She looks up. “Should I create a good runaway story? Brides are the most popular.”
“Do you really want to start a lifelong commitment with a lie?”
She frowns. “Okay, fine.”
“Next.”
“Get caught doing something embarrassing.”
“That will be no problem for you,” I tell her.
Her leg shoots to the side to knock my foot off her ottoman. “Hush.”
“Okay, what are the rest?”
“Get the wrong luggage or food order.”
“That’s an easy one to pull off.”
“Right?” She’s got that happy gleam going. “Then bumping together in elevators.” She makes a note on her list.
“Might be fewer of those in small towns.”
“Oh, right. Hmmm.” She frowns and crosses that one out. “Intervening in a confrontation.”
We saw one of those. “That seems risky.”
“I better be careful who I do that with.”

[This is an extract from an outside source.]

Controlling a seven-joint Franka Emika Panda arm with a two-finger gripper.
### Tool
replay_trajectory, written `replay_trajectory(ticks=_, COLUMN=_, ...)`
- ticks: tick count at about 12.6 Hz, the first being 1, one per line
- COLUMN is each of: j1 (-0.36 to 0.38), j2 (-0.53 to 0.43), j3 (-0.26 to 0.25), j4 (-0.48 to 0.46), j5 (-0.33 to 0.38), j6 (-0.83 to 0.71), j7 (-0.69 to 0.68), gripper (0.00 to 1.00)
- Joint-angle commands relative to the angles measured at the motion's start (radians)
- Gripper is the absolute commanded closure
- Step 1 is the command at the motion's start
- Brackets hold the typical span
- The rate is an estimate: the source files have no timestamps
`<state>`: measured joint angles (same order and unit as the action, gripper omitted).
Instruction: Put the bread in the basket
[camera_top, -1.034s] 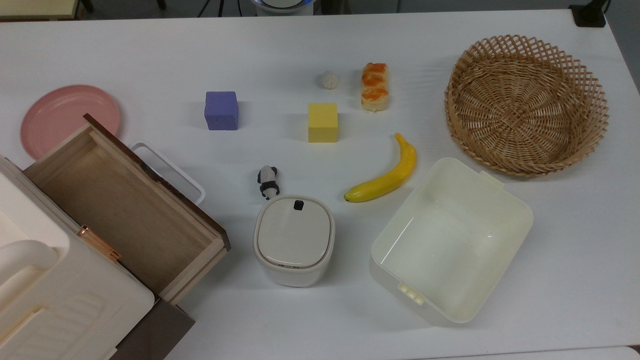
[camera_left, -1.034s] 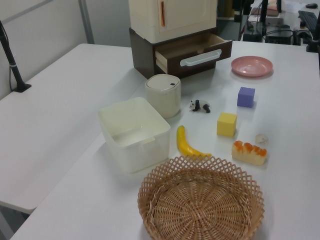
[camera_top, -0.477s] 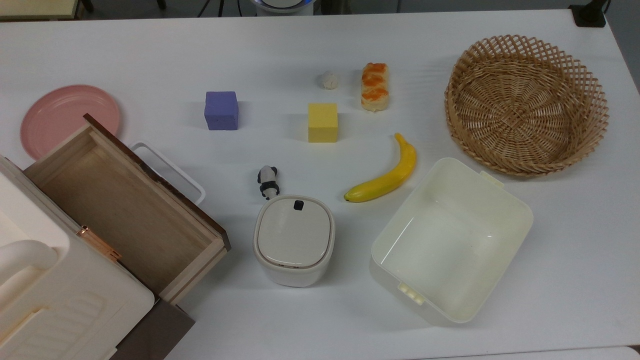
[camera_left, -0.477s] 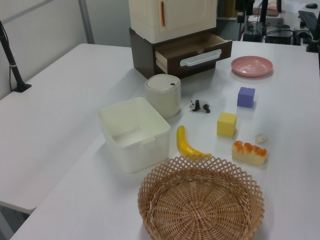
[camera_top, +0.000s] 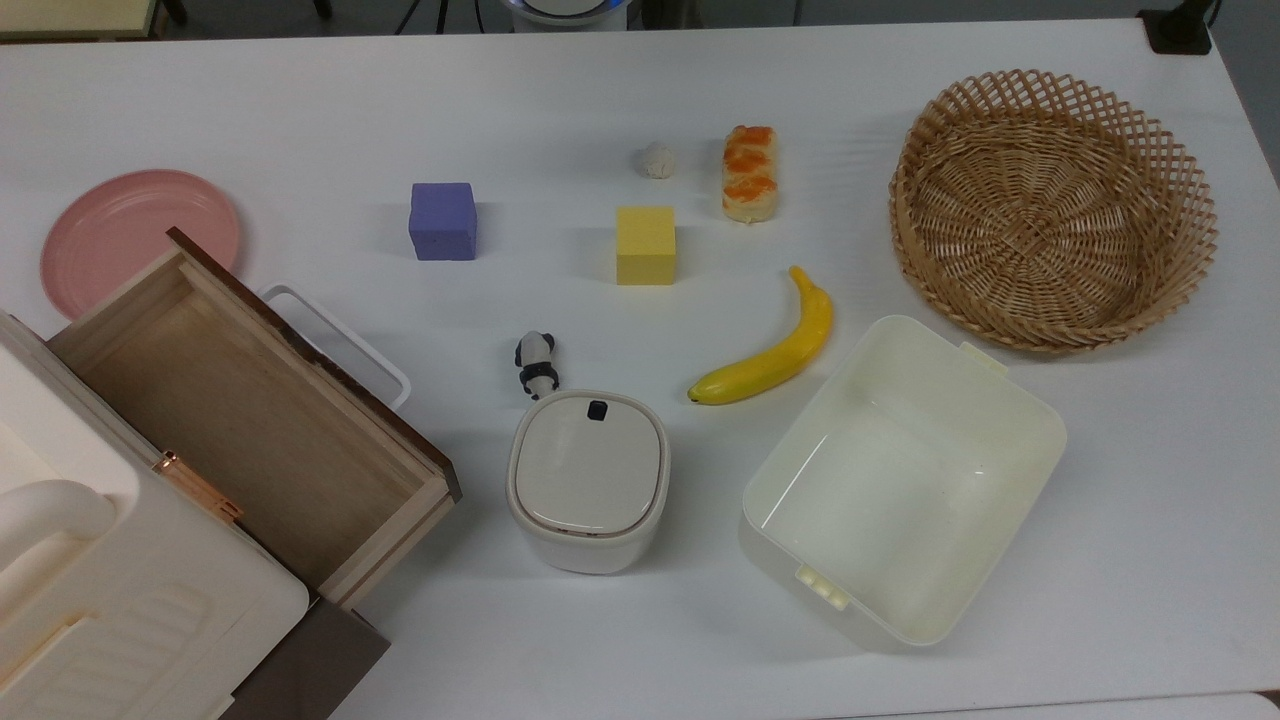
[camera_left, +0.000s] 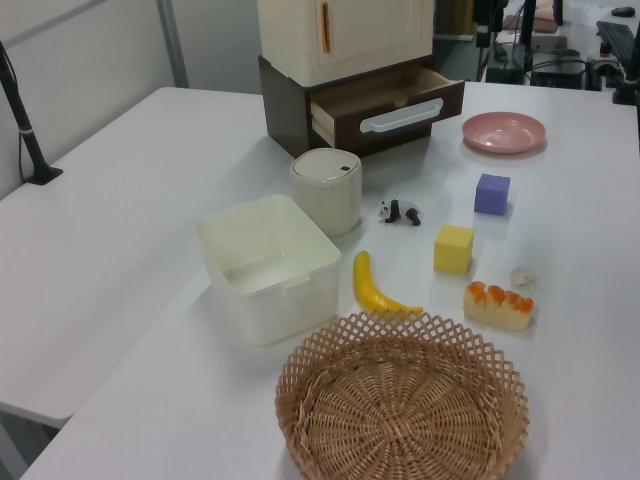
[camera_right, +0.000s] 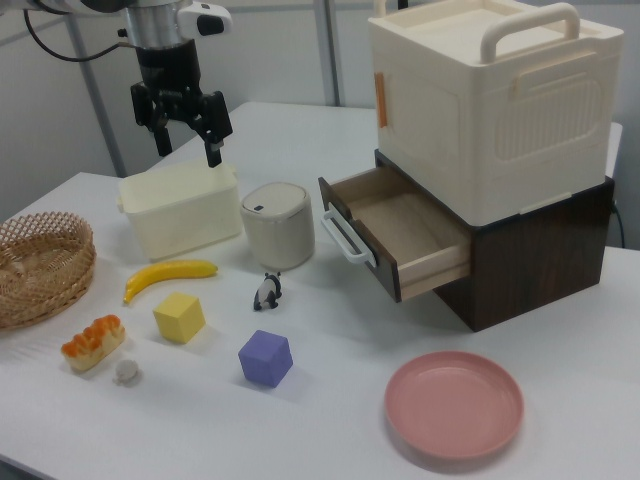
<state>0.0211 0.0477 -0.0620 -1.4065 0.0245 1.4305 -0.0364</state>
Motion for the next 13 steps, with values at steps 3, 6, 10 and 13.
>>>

I elbow her. “I thought you used to move hay bales with pitchforks.”
“Point taken. And the last one is reaching for the same item in the store.”
“That’s a good one,” I say. “Easy to force, with the bonus that it establishes that you like the same things.”
She tilts sideways to lay her head on my shoulder. “See, this is what I love about you. You get me. You’re on my side.”
“Team Kelsey all the way.”
She feels good there, even if we’re talking about all the ways she’ll meet someone else, surrounded by the clothes she’ll wear to impress him.
This is good. It’s what I wanted for her when I took the fortune teller aside. She only needed a little shove.
“I should pull a card before I go,” she says, jumping up to search her bookshelf.
“Pull a card?”
“Tarot card. The things that tell me what I already know, remember?”
Oh, that. “Sure.”
She brings a small box to the table and tugs off the lid. Inside is a stack of cards, larger than playing cards, and each with an illustration in luminous color.
She shuffles the deck in her hand. “I’m going to do a single pull for this one. A message from the universe.”
This is overly woo-woo for me, so I sit back against the cushions to watch.
She closes her eyes, shuffling through the cards until she suddenly stops, sets the deck on the table, and cuts it in half.